Assessing the results of the study, Florin Dolcos remarked that “It appears that religious people are making use of some of the same tools that psychologists have systematically identified as effective in increasing well-being and protecting against distress.”

Therefore, he concluded, “Science and religion are on the same page when it comes to coping with hardship.” Dolcos expressed hope that the study will serve as “an example of where religion and science can work together to maintain and increase well-being.”

Cognitive reappraisal, where people try to address hardship with a positive attitude, is an example of a coping mechanism used by both the religious and psychological communities. “For example, when somebody dies, a religious person may say, ‘OK, now they are with God,’ while someone who isn’t religious may say, ‘Well, at least they’re not suffering anymore,’” Florin Dolcos said.

Elaborating further on the results of the study, Hohl explained that, “We asked them about their coping styles. So, for religious coping, we asked if they try to find comfort in their religious or spiritual beliefs. We asked them how often they reappraise negative situations to find a more positive way of framing them or whether they suppress their emotions.” The graduate student contended that both psychologists and religious leaders can benefit from analyzing the results of the study.

The study should “speak to clergy members or church leaders who can promote this kind of reappraisal to help parishioners make sense of the world and increase their resilience against stress,” Hohl said.
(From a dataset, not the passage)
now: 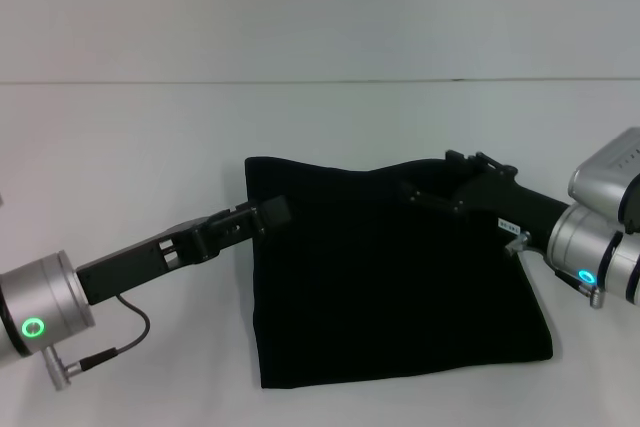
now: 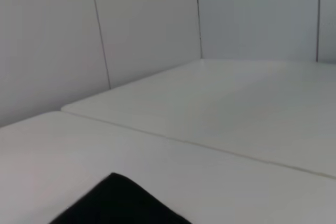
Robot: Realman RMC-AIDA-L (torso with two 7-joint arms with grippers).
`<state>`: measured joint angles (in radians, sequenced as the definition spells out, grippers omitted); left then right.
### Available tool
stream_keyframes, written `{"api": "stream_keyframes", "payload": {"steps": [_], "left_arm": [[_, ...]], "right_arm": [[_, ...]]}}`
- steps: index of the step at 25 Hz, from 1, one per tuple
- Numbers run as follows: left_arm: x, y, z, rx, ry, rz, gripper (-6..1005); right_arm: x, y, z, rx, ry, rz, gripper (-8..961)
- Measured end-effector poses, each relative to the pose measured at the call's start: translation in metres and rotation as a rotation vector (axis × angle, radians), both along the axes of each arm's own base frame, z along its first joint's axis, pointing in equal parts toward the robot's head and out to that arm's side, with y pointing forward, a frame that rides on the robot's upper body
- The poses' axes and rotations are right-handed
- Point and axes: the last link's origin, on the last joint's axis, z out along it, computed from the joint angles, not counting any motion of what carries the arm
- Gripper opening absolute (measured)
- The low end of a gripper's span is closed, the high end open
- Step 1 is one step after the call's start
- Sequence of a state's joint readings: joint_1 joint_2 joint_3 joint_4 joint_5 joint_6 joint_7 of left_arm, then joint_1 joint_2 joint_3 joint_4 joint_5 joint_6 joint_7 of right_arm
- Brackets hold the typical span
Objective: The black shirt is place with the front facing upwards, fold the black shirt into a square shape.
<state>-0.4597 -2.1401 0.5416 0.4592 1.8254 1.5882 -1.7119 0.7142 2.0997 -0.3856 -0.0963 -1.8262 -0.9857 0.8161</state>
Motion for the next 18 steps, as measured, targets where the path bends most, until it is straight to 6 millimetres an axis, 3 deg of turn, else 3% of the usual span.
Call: {"api": "stream_keyframes", "payload": {"steps": [10, 18], "left_arm": [[-0.001, -0.002, -0.002, -0.006, -0.007, 0.005, 966], [-0.001, 0.001, 0.001, -0.039, -0.030, 0.044, 966]], "right_arm": [[0.026, -0.011, -0.001, 0.000, -0.021, -0.115, 934], [0.029, -0.029, 0.013, 0.024, 0.081, -0.054, 934]]}}
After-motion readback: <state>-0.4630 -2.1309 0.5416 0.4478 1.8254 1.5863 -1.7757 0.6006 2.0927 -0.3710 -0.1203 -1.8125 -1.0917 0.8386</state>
According to Sanda Dolcos, “If we are just looking at the relationship between religious coping and lower anxiety, we don’t know exactly which strategy is facilitating this positive outcome. The mediation analysis helps us determine whether religious people are using reappraisal as an effective way of lessening their distress.”
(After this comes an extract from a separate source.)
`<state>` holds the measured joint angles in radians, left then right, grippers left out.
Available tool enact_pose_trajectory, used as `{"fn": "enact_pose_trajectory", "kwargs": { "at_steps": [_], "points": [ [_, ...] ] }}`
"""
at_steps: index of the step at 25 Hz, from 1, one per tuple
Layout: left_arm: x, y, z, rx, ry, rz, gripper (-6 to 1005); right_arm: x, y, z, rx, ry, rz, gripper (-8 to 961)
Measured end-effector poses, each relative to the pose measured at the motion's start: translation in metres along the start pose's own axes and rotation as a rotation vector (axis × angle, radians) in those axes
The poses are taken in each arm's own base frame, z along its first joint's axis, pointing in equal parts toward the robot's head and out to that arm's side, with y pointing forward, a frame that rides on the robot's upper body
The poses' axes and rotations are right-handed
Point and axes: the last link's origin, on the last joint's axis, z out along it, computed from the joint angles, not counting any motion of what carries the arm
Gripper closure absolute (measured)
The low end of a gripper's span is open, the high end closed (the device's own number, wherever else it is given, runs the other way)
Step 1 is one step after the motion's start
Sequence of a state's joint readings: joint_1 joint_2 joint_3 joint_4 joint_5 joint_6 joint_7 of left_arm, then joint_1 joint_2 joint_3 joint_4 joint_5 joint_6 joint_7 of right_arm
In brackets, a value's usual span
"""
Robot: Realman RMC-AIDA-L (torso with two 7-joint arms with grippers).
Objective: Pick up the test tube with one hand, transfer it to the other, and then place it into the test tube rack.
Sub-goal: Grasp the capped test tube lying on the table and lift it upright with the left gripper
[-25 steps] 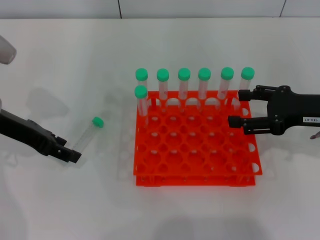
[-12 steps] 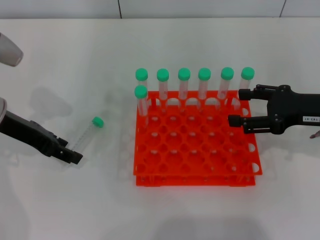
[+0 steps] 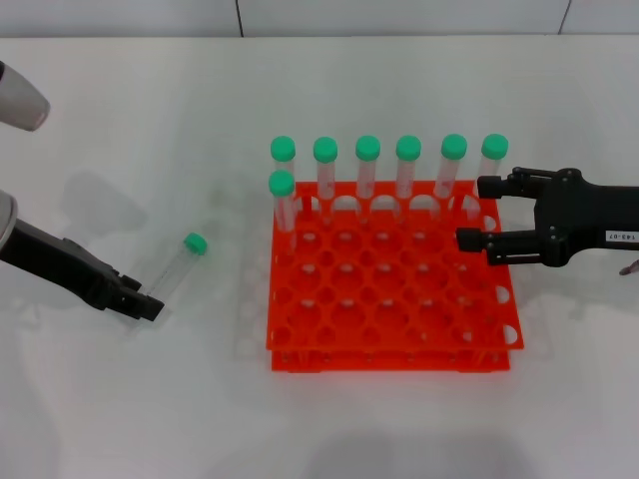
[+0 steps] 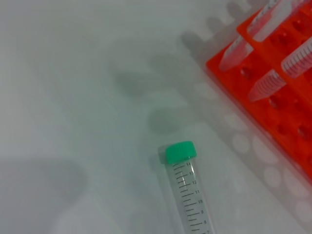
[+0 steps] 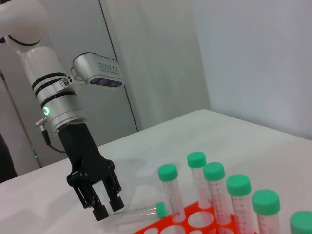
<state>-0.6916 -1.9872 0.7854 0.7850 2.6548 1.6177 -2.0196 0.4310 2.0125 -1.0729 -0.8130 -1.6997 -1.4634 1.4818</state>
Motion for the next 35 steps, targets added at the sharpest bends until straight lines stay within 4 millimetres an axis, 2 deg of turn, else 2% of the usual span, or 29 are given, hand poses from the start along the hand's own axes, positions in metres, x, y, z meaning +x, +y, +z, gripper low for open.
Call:
{"fn": "enact_pose_trajectory", "kwargs": {
  "at_steps": [7, 23, 29, 35],
  "points": [
    [-0.0002, 0.0021, 0.0044, 0.000, -0.015, 0.008, 494, 0.0000, -0.0001, -0.0001, 0.000, 0.000, 0.000, 110],
    [0.0001, 0.0023, 0.0062, 0.003, -0.017, 0.007, 516, -0.0003, -0.0006, -0.0007, 0.004, -0.003, 0.001, 110],
    [-0.0002, 0.0025, 0.0061, 0.004, -0.026, -0.001, 597, -0.0004, -0.0007, -0.0008, 0.004, -0.003, 0.000, 111],
    [-0.0005, 0.0019, 0.0048, 0.005, -0.030, -0.009, 593, -0.0004, -0.0007, -0.0008, 0.004, -0.003, -0.001, 111]
  ]
}}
“We found that if people are using religious coping, that they also have decreased anxiety or depressive symptoms,” she added.
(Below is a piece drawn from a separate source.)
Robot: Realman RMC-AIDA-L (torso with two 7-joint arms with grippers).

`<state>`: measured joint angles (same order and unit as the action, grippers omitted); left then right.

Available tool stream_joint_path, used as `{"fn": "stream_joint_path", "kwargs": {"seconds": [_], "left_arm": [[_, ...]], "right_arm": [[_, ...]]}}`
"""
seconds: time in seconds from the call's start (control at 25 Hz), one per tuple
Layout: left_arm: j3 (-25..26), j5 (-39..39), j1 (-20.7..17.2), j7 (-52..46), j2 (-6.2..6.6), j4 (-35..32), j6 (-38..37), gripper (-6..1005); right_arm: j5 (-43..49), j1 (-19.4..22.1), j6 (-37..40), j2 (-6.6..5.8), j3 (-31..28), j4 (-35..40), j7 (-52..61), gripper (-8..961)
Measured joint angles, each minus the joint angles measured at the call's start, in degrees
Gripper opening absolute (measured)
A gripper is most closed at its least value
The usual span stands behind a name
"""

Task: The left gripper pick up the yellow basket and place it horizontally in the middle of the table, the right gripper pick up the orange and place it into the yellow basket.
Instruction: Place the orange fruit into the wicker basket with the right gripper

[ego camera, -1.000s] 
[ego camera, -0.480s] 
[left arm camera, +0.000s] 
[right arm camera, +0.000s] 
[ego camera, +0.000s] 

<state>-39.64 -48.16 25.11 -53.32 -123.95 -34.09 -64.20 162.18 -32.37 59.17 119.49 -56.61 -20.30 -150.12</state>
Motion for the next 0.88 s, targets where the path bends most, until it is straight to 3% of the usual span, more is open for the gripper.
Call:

Going forward, the authors hope that future studies on this particular matter include older adults and feature a “more balanced religious representation.” For this particular study, the participants were overwhelmingly Christian, mirroring the religious composition of adults residing in the Midwest. The researchers said that the overwhelmingly Christian sample “limits the generalizability of the present findings to religions other than Christianity.”

The researchers concluded that use of religious reappraisal and coping self-efficacy, an individual’s perceived ability to deal with stress, may “have beneficial effects reflected in reduced symptoms of distress and improved well-being and quality of life.”

“Such positive outcomes are especially relevant when facing a crisis, such as the ongoing COVID-19 pandemic, as religious individuals may learn and apply helpful emotional regulation and coping strategies from therapy and other faith-based contexts to better manage everyday stress,” they added.